Thursday, January 11          9:30 AM                                            

CHRISTINE KITANO: Where the Persona Poem Meets Research: Aesthetic and Historical Demands

In this lecture, we’ll consider how to balance both historical and aesthetic demands when writing persona poems, particularly when those personae are historically marginalized speakers. Such poems fuse both the personal and political. How does the poet utilize historical research to shape such a voice? How does the poet balance the necessities of presenting the historical contexts with creating a dramatic arc? How does the poet, in the span of a brief lyric or narrative sequence, create a full and responsive voice? Reference points will include Rita Dove’s Thomas and Beulah, Lee Ann Roripaugh’s Beyond Heart Mountain, and notes from Carl Dennis’s Poetry as Persuasion. Handouts will be provided.

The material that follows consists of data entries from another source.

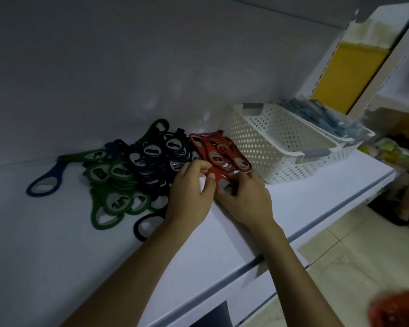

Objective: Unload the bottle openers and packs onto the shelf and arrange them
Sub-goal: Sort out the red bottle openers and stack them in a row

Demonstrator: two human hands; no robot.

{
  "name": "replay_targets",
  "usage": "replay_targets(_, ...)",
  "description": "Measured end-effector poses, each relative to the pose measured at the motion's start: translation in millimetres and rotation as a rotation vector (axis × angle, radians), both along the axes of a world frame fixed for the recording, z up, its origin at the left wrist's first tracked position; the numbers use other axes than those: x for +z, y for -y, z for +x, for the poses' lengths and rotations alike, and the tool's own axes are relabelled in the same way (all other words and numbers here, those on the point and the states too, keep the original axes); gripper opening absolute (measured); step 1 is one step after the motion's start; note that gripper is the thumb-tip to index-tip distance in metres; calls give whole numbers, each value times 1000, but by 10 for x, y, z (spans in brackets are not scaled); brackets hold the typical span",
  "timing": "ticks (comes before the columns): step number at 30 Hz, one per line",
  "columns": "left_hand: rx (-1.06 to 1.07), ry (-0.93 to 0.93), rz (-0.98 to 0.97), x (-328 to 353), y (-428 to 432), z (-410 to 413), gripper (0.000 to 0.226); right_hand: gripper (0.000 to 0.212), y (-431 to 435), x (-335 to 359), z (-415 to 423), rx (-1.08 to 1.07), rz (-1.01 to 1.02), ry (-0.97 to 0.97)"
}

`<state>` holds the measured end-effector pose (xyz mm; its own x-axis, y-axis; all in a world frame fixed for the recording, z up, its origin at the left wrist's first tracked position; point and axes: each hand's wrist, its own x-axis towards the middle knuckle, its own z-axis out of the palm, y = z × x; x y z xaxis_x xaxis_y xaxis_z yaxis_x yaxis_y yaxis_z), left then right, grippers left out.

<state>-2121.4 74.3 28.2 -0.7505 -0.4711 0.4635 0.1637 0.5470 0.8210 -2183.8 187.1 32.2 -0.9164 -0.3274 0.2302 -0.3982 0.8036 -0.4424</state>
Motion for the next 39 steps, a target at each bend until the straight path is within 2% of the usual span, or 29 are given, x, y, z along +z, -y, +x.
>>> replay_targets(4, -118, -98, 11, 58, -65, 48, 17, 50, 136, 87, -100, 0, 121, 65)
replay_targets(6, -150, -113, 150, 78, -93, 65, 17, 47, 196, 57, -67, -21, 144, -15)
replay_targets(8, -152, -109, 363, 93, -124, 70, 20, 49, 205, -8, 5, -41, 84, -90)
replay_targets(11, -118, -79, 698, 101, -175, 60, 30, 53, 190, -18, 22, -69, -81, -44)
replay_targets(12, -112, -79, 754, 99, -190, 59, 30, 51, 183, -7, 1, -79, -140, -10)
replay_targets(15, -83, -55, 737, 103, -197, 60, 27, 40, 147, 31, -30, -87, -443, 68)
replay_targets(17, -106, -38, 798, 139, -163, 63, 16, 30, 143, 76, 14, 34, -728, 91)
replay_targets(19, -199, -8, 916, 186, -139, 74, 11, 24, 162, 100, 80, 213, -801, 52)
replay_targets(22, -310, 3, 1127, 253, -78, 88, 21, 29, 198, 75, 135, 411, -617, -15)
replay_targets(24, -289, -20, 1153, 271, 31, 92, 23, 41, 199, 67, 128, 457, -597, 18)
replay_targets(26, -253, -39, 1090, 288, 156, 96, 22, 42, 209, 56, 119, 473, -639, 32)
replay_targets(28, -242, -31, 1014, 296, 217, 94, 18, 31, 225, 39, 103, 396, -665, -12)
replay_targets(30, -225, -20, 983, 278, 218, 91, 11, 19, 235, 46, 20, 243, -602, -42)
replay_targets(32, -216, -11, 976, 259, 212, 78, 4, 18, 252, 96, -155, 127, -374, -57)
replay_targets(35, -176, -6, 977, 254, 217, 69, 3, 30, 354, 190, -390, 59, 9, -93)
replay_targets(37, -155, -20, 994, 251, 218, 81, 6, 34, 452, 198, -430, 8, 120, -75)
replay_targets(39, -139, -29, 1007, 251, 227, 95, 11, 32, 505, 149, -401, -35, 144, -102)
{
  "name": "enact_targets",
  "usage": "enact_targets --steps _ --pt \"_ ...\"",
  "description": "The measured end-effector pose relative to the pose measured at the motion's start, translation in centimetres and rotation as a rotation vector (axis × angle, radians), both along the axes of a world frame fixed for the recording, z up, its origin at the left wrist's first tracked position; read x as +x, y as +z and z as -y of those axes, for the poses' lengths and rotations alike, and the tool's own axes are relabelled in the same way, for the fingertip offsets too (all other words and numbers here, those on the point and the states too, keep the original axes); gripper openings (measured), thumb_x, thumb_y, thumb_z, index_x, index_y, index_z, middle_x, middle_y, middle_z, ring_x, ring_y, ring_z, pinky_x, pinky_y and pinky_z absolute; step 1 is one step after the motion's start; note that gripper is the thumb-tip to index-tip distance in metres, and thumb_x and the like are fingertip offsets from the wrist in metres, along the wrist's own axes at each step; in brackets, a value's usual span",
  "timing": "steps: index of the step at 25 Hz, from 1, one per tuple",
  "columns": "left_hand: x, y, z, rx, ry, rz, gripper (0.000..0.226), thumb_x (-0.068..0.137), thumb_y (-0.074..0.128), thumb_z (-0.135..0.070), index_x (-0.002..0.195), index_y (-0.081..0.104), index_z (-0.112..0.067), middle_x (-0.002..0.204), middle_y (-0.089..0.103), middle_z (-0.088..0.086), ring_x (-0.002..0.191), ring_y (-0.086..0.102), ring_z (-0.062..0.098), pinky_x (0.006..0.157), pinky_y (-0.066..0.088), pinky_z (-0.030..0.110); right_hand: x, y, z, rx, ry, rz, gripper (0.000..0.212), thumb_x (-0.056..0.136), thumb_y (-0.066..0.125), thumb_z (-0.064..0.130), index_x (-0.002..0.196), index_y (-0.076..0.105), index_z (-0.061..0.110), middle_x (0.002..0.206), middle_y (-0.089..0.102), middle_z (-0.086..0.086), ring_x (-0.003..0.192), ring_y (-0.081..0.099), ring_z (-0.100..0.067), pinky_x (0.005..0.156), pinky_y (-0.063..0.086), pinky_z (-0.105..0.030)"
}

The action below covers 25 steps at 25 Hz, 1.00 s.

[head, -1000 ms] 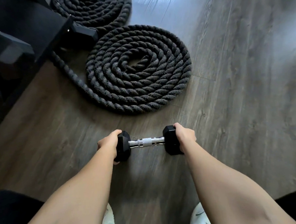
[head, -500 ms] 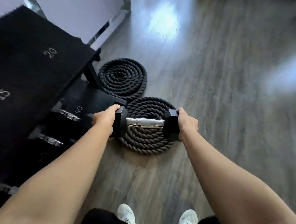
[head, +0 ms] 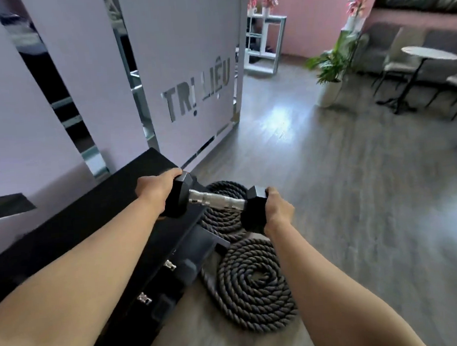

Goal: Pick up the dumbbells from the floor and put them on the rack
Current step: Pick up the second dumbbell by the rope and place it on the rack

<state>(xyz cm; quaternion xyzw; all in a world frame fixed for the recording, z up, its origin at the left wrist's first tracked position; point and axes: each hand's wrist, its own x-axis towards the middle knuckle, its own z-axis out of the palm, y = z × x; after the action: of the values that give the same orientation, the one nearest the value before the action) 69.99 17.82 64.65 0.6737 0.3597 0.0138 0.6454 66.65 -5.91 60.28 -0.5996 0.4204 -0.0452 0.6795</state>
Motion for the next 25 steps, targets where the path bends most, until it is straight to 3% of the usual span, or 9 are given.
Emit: enact_targets --steps 4,6,8,10,13,17,21,23,25 --pt "1.9 -0.3 -7.3 0.079 0.057 -0.016 0.063 0.054 0.085 -0.048 0.099 0.062 -0.012 0.094 0.063 0.007 0.073 0.058 0.022 0.053 0.043 0.031 2.9 -1.8 -7.6 0.138 0.109 -0.028 0.060 0.076 0.067 0.048 0.119 0.065 0.006 0.122 0.066 -0.016 0.107 0.064 -0.036 0.094 0.055 -0.050" --pt "3.9 -2.1 -11.9 0.132 0.074 -0.083 0.075 0.052 0.084 -0.051 0.111 0.061 -0.012 0.108 0.063 0.009 0.086 0.061 0.028 0.065 0.051 0.038 4.8 -3.9 -12.1 0.146 0.095 -0.078 0.063 0.077 0.068 0.049 0.123 0.064 0.005 0.128 0.062 -0.016 0.112 0.060 -0.035 0.097 0.053 -0.047" --pt "5.8 -4.7 -16.8 0.153 0.063 -0.169 0.079 0.050 0.084 -0.052 0.114 0.059 -0.012 0.113 0.061 0.010 0.093 0.059 0.032 0.072 0.051 0.045 6.2 -6.4 -17.0 0.149 0.086 -0.149 0.052 0.077 0.067 0.049 0.106 0.067 0.006 0.120 0.063 -0.015 0.110 0.059 -0.035 0.097 0.052 -0.046" --pt "7.3 -7.3 -21.4 0.165 0.066 -0.235 0.078 0.050 0.084 -0.052 0.112 0.059 -0.013 0.110 0.061 0.011 0.091 0.059 0.033 0.068 0.051 0.047 7.6 -8.8 -21.7 0.196 0.092 -0.209 0.039 0.076 0.067 0.048 0.081 0.061 0.010 0.099 0.063 -0.008 0.104 0.059 -0.035 0.094 0.053 -0.045" --pt "8.8 -10.5 -26.6 0.231 0.076 -0.310 0.072 0.053 0.084 -0.051 0.106 0.058 -0.011 0.101 0.061 0.010 0.080 0.058 0.031 0.059 0.048 0.042 8.9 -12.9 -27.3 0.272 0.072 -0.342 0.033 0.073 0.069 0.045 0.069 0.054 0.016 0.084 0.056 -0.003 0.098 0.061 -0.032 0.088 0.055 -0.045" --pt "9.5 -14.4 -31.3 0.313 0.074 -0.419 0.068 0.057 0.084 -0.052 0.104 0.055 -0.013 0.083 0.051 0.004 0.065 0.047 0.024 0.047 0.038 0.034 9.3 -17.3 -32.6 0.294 0.092 -0.473 0.033 0.070 0.067 0.047 0.072 0.056 0.016 0.092 0.060 -0.007 0.095 0.061 -0.034 0.091 0.054 -0.050" --pt "9.9 -18.0 -33.6 0.327 0.051 -0.460 0.068 0.059 0.083 -0.051 0.110 0.061 -0.011 0.103 0.060 0.007 0.072 0.053 0.025 0.058 0.045 0.035 9.9 -20.8 -34.8 0.280 0.128 -0.549 0.032 0.071 0.066 0.049 0.074 0.059 0.018 0.098 0.063 -0.008 0.099 0.062 -0.034 0.092 0.055 -0.049" --pt "10.5 -19.5 -34.0 0.320 0.054 -0.483 0.071 0.062 0.083 -0.050 0.117 0.061 -0.011 0.103 0.057 0.007 0.080 0.053 0.027 0.064 0.046 0.038 10.6 -22.1 -35.1 0.247 0.153 -0.554 0.034 0.071 0.065 0.050 0.077 0.064 0.017 0.092 0.062 -0.006 0.097 0.061 -0.033 0.091 0.055 -0.048" --pt "11.3 -20.6 -34.1 0.336 0.039 -0.502 0.061 0.064 0.081 -0.050 0.109 0.063 -0.013 0.102 0.059 0.007 0.083 0.055 0.027 0.067 0.049 0.038 11.4 -23.4 -35.3 0.207 0.159 -0.588 0.038 0.071 0.063 0.052 0.081 0.067 0.016 0.094 0.064 -0.006 0.100 0.060 -0.032 0.093 0.054 -0.047"
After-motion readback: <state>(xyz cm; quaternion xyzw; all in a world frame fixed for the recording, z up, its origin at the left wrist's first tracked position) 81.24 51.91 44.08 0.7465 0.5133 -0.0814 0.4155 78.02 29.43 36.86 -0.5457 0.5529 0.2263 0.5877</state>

Thursday, January 11     10:45 AM                                

LESLEY NNEKA ARIMAH: The Outcast as Central Character: How Characters Who Break the Rules Become a Prism into Your World  

In this lecture we will explore the power of the outcast to fully render your world, whether that world is realistic or fantastic (but especially fantastic). The term “outcast” as deployed here can take many forms, from characters excluded for minor social flubs to characters fighting to bring down entire systems. The character’s goal isn’t the point, but the manner in which they move through their world to accomplish it. Most likely texts: “Somebody’s Baby” by Diane Cook. Borne by Jeff VanderMeer, Frankenstein by Mary Shelley, Jonathan Strange and Mr. Norrell by Susanna Clarke, The Golem and the Jinni by Helene Wecker, and Station Eleven by Emily St. John Mandel.

Friday, January 12        10:00 AM          Fellowship Hall                                           MAURICE MANNING: How to Build a Haunted House: Or, Tell Me a Story About Farming, Ceremony, and Poetry in Motion      

                                                                                          
Longer, ambitious poems, while stunning in their presentation and apparent singularity, are nevertheless composed of smaller elements.  These smaller elements, whether the metrical line, a conventional stanza, a free-verse arrangement of lines, or simply an accumulation of lines followed by open space on the page, constitute poetic form, in general terms.  A sonnet or a villanelle is a specific form.  This lecture is interested in discussing poetic form more broadly, and implies the notion that form is not simply an arrangement of material, but is, in fact, a living thing, a generative feature of the poem itself.  To make elements of a poem consciously formal is a ceremonial act, it sets them apart and signals their importance.  The formal elements of a poem are not merely stately, however; they become vital, and are therefore always in motion, shifting and hovering and resonating beyond the static meaning of words.  There is a vibrant living thing below or above the poem, in other words, and this lecture is an attempt to articulate that fact!  This poetic fact finds a kindred spirit in farming, namely, the pasturing of livestock and the required motions of a healthy farm.  Farmers and farm-familiar poets will be invoked.  Our primary text will be Robert Penn Warren’s long poem, Audubon: A Vision.  Those attending this lecture will be invited to read this poem in advance, but relevant sections of it, and the complete versions of other poems discussed will be provided.